庭園鉄道は運転もさることながら建設も楽しい





 明らかに問題が起こるであろう事柄について対策を義務付ける規制があり、近年ではドローンの発達によって事故が予測されるので法律が整備されています。一方で同種の事故多発が契機となって法律が制定されることがあります。そもそも日本国内の自家用庭園鉄道なんか数えるほどしかないのでわざわざ法律で事故が起こらないように規制するという発想自体がないのでしょう。今後15インチゲージが普及して度々重大事故が起こるようなことになると法規制が厳しくなる可能性が絶対にないとは言えません。

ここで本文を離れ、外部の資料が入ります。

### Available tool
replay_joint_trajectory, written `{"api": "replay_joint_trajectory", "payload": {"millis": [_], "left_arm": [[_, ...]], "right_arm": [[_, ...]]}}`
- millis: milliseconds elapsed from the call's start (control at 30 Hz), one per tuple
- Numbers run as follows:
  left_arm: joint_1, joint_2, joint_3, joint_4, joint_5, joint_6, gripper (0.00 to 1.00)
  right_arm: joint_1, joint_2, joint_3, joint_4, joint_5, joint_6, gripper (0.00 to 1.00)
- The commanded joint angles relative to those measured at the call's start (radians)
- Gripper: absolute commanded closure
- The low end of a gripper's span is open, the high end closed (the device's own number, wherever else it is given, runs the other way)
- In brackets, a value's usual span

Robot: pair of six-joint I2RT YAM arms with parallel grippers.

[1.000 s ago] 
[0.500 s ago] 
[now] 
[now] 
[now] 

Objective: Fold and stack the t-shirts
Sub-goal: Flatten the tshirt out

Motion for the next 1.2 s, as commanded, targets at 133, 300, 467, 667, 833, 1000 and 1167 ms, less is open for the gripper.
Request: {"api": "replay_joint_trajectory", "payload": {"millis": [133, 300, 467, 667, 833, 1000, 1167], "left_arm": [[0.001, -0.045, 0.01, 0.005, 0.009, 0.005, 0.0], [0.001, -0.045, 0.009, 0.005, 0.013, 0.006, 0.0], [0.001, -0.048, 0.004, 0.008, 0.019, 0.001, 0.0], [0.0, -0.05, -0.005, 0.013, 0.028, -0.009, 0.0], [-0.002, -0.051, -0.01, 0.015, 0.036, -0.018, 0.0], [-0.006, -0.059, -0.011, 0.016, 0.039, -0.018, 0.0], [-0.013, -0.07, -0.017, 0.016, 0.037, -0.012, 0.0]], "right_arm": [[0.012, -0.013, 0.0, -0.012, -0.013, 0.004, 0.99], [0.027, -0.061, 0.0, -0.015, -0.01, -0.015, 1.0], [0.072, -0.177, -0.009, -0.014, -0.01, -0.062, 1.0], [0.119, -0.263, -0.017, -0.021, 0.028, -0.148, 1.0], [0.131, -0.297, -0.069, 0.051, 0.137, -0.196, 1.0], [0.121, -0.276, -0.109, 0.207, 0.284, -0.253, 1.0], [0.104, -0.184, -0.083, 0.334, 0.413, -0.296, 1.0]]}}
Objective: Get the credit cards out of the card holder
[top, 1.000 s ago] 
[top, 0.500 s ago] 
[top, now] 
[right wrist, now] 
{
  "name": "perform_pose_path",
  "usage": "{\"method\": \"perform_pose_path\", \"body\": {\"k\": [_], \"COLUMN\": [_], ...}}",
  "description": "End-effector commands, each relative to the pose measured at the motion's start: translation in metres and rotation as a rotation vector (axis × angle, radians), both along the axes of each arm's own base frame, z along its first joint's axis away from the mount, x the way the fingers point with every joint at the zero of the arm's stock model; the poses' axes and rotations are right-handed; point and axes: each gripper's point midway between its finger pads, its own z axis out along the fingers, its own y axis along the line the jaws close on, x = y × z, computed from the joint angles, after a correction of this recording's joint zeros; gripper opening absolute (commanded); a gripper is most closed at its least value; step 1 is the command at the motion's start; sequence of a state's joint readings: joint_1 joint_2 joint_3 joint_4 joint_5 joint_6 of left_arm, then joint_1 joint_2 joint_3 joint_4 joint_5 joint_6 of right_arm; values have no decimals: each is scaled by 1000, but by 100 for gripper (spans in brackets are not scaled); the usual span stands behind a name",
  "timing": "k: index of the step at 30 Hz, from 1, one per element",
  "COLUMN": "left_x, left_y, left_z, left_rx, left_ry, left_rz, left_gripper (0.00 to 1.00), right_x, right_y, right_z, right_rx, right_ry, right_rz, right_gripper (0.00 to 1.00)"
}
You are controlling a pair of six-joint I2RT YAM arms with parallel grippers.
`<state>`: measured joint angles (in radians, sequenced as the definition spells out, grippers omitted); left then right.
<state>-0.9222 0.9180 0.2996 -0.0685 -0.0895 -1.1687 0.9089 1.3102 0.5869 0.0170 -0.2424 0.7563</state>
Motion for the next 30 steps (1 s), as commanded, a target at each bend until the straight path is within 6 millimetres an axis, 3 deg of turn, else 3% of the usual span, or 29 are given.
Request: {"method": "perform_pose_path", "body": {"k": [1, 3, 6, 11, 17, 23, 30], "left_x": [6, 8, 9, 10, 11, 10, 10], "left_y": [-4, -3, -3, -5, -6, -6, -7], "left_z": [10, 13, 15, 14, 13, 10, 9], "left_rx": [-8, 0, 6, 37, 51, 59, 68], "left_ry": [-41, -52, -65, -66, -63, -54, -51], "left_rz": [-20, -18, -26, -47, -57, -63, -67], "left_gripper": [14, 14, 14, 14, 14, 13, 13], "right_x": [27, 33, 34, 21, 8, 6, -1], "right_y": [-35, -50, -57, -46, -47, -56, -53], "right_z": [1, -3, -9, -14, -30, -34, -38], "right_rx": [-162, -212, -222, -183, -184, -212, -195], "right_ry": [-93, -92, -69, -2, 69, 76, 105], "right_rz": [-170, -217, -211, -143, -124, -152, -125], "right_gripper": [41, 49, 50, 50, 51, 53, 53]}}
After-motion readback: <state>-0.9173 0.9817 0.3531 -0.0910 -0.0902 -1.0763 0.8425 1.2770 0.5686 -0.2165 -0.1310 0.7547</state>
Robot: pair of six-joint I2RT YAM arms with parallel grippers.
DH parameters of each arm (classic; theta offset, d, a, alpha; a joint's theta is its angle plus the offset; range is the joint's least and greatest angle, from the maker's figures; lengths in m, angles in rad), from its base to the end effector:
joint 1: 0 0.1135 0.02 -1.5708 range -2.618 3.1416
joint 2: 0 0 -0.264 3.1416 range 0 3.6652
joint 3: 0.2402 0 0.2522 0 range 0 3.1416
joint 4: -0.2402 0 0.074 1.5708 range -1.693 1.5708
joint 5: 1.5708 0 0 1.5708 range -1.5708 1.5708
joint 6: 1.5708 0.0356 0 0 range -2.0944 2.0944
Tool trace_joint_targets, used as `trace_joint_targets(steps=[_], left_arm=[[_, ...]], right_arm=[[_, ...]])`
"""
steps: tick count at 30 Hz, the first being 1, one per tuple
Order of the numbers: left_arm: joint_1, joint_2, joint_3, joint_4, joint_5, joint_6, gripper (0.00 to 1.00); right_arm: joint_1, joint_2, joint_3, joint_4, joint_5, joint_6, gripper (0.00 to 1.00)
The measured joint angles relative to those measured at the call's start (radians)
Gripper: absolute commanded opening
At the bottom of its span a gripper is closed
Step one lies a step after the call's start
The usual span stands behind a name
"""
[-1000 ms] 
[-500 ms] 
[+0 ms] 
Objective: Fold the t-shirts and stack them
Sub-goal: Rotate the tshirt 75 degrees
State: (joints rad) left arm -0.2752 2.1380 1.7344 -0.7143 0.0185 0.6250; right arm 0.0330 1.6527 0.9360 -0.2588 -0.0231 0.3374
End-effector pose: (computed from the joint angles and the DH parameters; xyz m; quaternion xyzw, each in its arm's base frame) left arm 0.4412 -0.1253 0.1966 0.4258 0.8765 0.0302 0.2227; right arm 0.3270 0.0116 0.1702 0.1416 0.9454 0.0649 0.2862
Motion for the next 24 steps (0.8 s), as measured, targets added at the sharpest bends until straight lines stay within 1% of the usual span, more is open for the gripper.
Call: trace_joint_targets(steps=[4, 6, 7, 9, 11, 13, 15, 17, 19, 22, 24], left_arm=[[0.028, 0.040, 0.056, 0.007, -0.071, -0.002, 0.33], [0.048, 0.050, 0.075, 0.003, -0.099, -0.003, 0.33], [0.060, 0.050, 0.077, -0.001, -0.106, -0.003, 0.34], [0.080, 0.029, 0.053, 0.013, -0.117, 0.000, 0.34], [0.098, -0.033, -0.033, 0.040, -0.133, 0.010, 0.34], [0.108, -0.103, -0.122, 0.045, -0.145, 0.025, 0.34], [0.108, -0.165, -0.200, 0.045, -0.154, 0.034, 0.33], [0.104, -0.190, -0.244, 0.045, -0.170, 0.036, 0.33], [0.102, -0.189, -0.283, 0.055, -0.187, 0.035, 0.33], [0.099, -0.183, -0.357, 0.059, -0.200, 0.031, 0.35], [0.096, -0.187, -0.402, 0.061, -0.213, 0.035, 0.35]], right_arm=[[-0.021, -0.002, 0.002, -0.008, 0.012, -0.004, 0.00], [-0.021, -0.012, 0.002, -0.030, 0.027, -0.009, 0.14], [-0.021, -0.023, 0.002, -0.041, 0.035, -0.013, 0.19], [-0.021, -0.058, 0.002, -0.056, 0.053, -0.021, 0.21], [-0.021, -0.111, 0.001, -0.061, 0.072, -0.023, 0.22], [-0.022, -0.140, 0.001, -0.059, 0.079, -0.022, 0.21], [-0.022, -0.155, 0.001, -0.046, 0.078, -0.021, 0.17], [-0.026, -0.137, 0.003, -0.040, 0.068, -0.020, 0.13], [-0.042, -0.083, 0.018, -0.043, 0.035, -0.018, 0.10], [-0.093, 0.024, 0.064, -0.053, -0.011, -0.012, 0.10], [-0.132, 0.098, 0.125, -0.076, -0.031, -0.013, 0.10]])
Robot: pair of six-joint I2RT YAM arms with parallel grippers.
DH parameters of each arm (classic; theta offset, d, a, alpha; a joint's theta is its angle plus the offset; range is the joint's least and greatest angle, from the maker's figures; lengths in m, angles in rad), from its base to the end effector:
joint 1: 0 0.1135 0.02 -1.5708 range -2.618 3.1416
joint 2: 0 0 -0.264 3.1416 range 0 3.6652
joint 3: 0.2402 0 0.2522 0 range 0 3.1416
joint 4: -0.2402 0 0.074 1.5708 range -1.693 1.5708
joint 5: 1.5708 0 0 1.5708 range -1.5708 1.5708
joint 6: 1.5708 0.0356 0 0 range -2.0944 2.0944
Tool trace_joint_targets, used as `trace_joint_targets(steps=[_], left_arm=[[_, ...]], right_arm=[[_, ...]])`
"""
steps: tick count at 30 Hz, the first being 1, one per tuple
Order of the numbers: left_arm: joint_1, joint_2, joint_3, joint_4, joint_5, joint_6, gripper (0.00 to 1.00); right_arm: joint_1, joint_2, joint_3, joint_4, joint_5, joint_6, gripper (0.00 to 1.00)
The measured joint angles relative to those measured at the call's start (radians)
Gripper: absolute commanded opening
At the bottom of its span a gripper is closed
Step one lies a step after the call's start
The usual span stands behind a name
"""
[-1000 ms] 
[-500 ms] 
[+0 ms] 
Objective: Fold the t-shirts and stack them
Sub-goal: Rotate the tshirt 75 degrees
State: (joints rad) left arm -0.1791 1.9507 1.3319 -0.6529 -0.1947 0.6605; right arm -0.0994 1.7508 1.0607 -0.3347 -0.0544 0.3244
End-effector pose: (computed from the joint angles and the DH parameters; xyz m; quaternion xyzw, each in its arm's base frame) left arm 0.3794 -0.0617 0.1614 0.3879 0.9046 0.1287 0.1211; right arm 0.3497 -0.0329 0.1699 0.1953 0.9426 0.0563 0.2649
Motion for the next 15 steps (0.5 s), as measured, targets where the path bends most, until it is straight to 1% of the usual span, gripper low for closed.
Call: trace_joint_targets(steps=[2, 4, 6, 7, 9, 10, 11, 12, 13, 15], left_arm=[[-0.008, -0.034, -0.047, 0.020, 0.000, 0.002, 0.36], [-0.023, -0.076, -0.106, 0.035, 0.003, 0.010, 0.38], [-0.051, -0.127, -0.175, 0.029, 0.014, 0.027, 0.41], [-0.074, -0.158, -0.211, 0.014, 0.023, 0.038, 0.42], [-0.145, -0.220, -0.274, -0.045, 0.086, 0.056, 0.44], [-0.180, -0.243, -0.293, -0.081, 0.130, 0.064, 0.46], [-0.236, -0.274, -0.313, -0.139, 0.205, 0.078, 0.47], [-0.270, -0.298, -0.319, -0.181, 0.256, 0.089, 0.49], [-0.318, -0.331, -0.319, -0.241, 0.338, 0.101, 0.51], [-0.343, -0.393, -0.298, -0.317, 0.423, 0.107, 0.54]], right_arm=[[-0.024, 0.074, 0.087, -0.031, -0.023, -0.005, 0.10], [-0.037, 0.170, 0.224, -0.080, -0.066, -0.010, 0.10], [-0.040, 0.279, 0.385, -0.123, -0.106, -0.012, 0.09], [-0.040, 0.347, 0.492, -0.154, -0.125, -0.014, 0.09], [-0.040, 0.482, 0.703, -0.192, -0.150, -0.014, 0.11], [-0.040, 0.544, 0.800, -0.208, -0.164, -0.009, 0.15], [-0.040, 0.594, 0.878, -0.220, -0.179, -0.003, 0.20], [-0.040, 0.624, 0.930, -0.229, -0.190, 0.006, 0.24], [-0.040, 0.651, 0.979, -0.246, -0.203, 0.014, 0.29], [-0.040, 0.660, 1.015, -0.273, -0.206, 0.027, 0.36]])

大切なのは、法律があるから対策を取らなければならないという消極的な考えではなく、自身を含めて傷害、物損、環境への影響を最小にする気遣いが必要だと考えることです。事故だけでなく、ライブスティームにおける近隣への煙害、見学者の雑踏や迷惑駐車の問題、車両の製作や線路敷設の際の騒音(電動工具や槌音)等、現代社会では法以外への配慮も求められます。


 動力の有無は有償無償の区別と同様遊戯施設の定義に関係ないことは上に記した通りです。過日鹿部っ子教室で子供たちが乗ったトを指一本で押すという実験をしましたが、これは遊戯目的ではなく鉄道車両の走行抵抗が非常に小さくてエコな乗り物であることを体感学習することを趣旨としたものでした。